Sadrac no sabe qué decir. Es evidente que Buckmaster se ha vuelto loco después de su experiencia en la carpa de los transtemporalistas; por lo tanto, —ya no puede— estar enojado con él. Este hombrecito furioso debe protegerse de sí mismo.

—Te arrestarán si sigues comportándote así —le dice Sadrac—. Puede estar escuchándonos.

—Si está rendido, medio muerto por la operación —replica Buckmaster—. ¿Crees que no lo sé? Le han hecho un transplante de hígado hoy.

—Aun así, hay ojos espías por todas partes, aparatos registradores. Tú mismo diseñaste algunos de ellos, Buckmaster.

—No me importa. Que me oiga.

—Conque te has convertido en un —revolucionario, ¿eh?

—He abierto los ojos. Lo que vi en la carpa fue una revelación. La culpa, la responsabilidad, el mal…

—¿Piensas que el mundo marcharía mejor si Genghis Mao muriera?
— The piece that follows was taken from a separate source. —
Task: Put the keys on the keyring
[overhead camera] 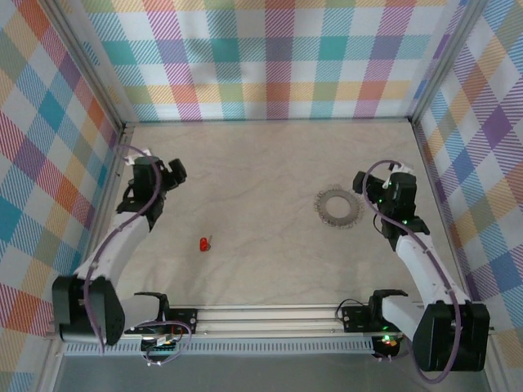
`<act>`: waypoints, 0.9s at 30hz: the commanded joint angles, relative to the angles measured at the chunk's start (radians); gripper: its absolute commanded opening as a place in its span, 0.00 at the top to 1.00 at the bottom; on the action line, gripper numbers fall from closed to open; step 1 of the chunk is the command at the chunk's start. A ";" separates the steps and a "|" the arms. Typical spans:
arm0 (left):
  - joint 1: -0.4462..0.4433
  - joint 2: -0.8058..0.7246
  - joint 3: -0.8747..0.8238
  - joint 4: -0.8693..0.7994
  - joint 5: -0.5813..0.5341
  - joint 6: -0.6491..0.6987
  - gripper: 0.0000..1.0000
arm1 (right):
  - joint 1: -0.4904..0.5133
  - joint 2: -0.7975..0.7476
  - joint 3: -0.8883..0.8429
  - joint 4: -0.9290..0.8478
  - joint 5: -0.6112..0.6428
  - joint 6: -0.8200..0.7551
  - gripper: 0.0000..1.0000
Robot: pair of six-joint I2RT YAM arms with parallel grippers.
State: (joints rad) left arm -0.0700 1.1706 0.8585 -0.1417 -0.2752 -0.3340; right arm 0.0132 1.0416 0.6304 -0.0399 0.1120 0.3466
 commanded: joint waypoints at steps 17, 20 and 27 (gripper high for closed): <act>0.008 0.127 0.142 -0.363 0.414 0.078 0.00 | 0.054 0.506 0.373 -0.574 -0.464 0.005 0.25; 0.009 0.103 0.149 -0.381 0.374 0.105 0.00 | 0.108 0.558 0.404 -0.578 -0.384 0.010 0.31; 0.008 0.084 0.140 -0.371 0.353 0.084 0.00 | 0.211 0.691 0.492 -0.553 -0.255 0.046 0.47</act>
State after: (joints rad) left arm -0.0685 1.2655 0.9844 -0.4965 0.0910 -0.2562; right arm 0.2073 1.7039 1.0916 -0.6003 -0.1791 0.3771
—¡Sí! ¡Sí! —pita Buckmaster enfurecido—. Nos está explotando a todos para vivir eternamente. ¡Transformó el mundo en un manicomio, en un zoológico inmundo! Mira, Mordecai, podríamos reconstruir el mundo entero, podríamos distribuir el Antídoto y curar a todos los habitantes del planeta, no solamente a los pocos privilegiados, podríamos volver a lo que éramos antes de la Guerra, pero no, no, estamos gobernados por ese inmundo Khan mogol. ¿Te das cuenta? ¡Un mogol centenario que quiere vivir para siempre!

Si no fuera por ti, se hubiera muerto hace cinco años. Sadrac, espantado se lleva las manos a la frente: sabe adónde quiere llegar Buckmaster. Ahora, más que nunca, desea escapar de esta conversación. Buckmaster es un tonto y su agresión es vulgar e incontestable. Hace tiempo ya que Sadrac analizó lo que Buckmaster acaba de decir, pensó en los problemas morales, pero los descartó. Es cierto que no está bien servir a un dictador maldito, que no es digno de un joven negro, sincero y aplicado, que quiere hacer el bien, pero, ¿por qué pensar que Genghis Mao es un dictador maldito? ¿Hay, acaso, alguna otra alternativa en su gobierno, aparte— del caos? Si Genghis Mao es inevitable, como las fuerzas naturales, como el amanecer, como las gotas de lluvia, entonces no hay razón de sentirse culpable por servirlo: cada uno hace lo que considera apropiado, cada uno vive su vida, cada uno acepta su karma, y si Mordecai es médico, su función es curar, sin tomar en cuenta los distintos aspectos de la identidad de su paciente. Esto no es, de ningún modo, un razonamiento superficial para Sadrac, sino una manera de declarar que acepta su destino. Se niega a asumir cargos de culpas que carecen de sentido, y no dejará que nadie, y menos Buckmaster, lo ataque por cosas absurdas y lo acuse de ser leal con quien no debería serlo.

Mordecai advierte que Nikki acaba de salir de la carpa de los transtemporalistas y permanece de pie, las manos en las caderas, esperándolo.

—Perdóname, tengo que irme —le dice a Buckmaster. Nikki parece transfigurada: los ojos encendidos, la cara iluminada con un sudor embelesado, todo su cuerpo brilla. Sadrac se dirige hacia ella, que apenas mueve la cabeza cuando lo ve acercarse. Está lejos de aquí, perdida en alguna fantasía.

—Vamos —le dice Sadrac—, Buckmaster está enloquecido esta noche, realmente insoportable.

Sadrac está a punto de tomar la mano de Nikki, cuando oye el grito de Buckmaster, que corre hacia ellos.

—¡Espera! ¡Aún no terminé, tengo que decirte algo más, negro miserable!

—Está bien —dice Sadrac encogiéndose de hombros—. Te doy un minuto más. ¿Qué es lo que me quieres decir, exactamente?